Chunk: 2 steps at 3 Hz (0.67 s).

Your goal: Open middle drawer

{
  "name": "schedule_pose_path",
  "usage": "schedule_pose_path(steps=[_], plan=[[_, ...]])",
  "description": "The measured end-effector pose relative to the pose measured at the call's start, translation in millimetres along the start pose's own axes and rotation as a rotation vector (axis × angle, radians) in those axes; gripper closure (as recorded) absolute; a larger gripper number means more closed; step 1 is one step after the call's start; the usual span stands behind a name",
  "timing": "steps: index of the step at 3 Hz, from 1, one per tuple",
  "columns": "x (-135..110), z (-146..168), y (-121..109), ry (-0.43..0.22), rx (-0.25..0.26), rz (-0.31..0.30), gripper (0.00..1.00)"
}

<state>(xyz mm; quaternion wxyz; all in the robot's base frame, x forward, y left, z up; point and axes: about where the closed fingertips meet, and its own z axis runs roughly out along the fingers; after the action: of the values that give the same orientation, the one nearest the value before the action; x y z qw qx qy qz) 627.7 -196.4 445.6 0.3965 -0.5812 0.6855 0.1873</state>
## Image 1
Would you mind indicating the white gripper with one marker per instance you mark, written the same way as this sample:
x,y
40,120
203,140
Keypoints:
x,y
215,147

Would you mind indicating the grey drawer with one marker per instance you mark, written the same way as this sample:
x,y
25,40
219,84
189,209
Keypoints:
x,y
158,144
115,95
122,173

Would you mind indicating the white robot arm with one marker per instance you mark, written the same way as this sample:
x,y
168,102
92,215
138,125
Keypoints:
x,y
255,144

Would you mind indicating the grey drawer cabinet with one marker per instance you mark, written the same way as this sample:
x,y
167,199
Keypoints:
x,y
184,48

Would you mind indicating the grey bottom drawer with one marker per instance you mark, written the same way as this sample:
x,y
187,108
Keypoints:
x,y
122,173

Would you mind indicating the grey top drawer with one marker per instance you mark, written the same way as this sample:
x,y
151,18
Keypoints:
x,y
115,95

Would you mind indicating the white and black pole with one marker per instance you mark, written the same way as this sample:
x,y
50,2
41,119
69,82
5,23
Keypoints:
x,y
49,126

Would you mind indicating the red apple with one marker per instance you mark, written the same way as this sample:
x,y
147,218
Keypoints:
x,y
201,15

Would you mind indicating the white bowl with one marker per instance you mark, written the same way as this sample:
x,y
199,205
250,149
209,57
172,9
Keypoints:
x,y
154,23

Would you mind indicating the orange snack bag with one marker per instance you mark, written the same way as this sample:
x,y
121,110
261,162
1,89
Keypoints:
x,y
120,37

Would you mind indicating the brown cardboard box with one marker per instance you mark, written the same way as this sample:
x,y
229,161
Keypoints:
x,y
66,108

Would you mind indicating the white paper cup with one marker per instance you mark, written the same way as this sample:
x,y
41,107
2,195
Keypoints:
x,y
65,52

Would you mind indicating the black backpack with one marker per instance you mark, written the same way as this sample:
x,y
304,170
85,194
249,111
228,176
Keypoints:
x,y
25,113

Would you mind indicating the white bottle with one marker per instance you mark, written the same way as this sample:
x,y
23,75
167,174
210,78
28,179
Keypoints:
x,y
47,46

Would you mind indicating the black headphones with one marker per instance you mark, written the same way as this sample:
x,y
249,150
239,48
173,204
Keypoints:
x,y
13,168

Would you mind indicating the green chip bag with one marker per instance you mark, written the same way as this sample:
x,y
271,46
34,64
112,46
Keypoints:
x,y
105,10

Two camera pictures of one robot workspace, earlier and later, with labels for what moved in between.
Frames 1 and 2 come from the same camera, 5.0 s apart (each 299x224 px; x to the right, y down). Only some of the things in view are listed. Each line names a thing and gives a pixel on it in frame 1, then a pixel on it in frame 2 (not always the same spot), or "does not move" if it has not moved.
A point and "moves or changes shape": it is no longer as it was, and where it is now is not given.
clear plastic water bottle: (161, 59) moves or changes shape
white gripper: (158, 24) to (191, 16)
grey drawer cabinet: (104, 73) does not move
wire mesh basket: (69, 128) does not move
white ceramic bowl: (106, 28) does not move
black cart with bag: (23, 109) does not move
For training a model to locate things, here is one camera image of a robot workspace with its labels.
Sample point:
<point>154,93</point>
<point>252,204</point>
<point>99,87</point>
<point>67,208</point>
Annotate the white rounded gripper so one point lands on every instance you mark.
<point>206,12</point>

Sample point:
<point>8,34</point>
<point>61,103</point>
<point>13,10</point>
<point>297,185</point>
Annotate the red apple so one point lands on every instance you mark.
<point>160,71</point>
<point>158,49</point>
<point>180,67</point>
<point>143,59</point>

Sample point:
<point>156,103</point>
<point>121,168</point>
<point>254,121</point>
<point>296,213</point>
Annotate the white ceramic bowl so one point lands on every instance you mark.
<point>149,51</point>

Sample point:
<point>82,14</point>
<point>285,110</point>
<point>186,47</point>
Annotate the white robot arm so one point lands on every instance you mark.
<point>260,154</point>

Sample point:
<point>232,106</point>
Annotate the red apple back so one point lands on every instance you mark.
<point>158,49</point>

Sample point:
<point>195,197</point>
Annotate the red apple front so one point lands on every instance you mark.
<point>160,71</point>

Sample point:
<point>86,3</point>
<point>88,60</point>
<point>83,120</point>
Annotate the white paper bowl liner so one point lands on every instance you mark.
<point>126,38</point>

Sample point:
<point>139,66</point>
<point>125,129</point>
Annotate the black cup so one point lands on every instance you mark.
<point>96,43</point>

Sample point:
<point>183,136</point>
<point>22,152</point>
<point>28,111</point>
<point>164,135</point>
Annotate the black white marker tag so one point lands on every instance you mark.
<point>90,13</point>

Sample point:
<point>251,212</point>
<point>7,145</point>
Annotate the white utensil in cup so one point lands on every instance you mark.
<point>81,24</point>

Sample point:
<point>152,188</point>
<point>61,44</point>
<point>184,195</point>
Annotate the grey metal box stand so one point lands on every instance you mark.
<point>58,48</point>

.....

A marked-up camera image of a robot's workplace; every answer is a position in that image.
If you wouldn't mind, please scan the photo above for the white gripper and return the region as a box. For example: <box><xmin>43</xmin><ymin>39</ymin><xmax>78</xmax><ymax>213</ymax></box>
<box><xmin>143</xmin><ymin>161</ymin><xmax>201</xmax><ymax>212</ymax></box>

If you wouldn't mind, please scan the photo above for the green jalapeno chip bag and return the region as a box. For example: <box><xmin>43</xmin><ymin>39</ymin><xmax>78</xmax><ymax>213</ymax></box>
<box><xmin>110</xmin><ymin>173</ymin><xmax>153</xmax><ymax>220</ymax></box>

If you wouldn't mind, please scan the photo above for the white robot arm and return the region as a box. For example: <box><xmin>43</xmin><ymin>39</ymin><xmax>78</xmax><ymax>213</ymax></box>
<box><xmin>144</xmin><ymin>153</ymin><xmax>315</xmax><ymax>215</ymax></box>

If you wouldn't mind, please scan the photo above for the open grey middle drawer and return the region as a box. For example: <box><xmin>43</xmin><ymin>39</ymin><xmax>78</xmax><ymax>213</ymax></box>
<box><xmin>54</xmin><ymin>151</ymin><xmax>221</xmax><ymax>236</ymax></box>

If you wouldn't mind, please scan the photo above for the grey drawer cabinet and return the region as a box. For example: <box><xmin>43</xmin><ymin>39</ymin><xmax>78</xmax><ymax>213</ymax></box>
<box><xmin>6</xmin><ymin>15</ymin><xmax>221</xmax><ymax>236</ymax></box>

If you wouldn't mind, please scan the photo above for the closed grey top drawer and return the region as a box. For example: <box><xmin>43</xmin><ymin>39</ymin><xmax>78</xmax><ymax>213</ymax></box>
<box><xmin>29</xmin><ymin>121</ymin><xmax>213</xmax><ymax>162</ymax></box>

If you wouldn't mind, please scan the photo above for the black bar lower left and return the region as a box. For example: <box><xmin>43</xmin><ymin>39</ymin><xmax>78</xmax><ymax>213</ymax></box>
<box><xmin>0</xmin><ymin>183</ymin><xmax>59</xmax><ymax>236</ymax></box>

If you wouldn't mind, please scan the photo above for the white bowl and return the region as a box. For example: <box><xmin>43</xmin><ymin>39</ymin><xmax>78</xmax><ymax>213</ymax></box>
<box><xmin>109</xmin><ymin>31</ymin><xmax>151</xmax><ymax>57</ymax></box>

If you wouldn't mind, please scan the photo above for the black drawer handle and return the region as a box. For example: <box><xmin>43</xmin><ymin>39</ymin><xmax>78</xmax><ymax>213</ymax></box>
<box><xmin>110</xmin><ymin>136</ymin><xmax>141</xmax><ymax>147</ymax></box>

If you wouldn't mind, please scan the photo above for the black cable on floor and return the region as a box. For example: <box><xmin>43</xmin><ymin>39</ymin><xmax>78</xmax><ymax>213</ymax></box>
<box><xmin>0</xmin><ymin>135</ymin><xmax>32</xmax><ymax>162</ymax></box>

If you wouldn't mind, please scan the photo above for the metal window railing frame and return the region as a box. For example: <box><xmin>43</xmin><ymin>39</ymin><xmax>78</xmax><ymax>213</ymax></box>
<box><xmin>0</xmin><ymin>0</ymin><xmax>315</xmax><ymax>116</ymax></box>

.....

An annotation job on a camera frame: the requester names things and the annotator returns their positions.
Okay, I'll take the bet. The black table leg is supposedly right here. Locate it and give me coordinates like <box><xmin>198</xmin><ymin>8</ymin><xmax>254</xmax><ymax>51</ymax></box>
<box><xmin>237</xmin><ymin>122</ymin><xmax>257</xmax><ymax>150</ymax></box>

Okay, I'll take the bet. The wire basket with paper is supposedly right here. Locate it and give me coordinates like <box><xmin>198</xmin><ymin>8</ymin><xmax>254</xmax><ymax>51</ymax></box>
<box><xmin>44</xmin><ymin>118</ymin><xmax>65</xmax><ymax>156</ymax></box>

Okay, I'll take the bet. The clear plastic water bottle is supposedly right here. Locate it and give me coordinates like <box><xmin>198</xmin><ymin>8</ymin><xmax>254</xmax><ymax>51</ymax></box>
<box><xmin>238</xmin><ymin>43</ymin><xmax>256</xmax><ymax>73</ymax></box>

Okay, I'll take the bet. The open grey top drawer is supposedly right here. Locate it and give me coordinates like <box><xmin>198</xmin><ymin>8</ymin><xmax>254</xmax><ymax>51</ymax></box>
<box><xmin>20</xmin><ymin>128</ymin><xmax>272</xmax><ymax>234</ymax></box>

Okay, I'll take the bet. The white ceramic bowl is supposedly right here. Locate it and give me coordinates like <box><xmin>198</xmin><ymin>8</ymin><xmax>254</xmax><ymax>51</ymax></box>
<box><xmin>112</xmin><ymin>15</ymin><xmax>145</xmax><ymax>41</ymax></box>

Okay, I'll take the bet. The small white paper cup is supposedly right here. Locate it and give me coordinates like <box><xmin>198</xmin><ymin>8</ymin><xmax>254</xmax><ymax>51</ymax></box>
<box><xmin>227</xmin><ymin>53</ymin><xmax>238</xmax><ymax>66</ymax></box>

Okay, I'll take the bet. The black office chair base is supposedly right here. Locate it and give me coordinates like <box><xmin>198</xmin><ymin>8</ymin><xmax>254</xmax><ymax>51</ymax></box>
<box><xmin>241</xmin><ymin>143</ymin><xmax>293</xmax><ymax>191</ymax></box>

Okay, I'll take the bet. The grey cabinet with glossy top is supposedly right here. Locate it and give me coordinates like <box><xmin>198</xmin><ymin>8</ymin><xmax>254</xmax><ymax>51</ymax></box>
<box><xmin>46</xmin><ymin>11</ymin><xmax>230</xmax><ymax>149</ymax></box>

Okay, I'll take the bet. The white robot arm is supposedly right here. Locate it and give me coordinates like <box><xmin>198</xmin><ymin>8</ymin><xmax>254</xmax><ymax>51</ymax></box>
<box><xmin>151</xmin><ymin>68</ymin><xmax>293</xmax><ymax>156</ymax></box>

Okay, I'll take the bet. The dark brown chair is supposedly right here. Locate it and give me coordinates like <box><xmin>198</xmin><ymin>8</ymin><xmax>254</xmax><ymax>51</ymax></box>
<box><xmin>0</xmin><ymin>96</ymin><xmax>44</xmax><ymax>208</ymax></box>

.....

• _REQUIRED WORK_:
Would you tally the lines above holding "water" and reply with the total alone?

• _WRITTEN ANSWER_:
2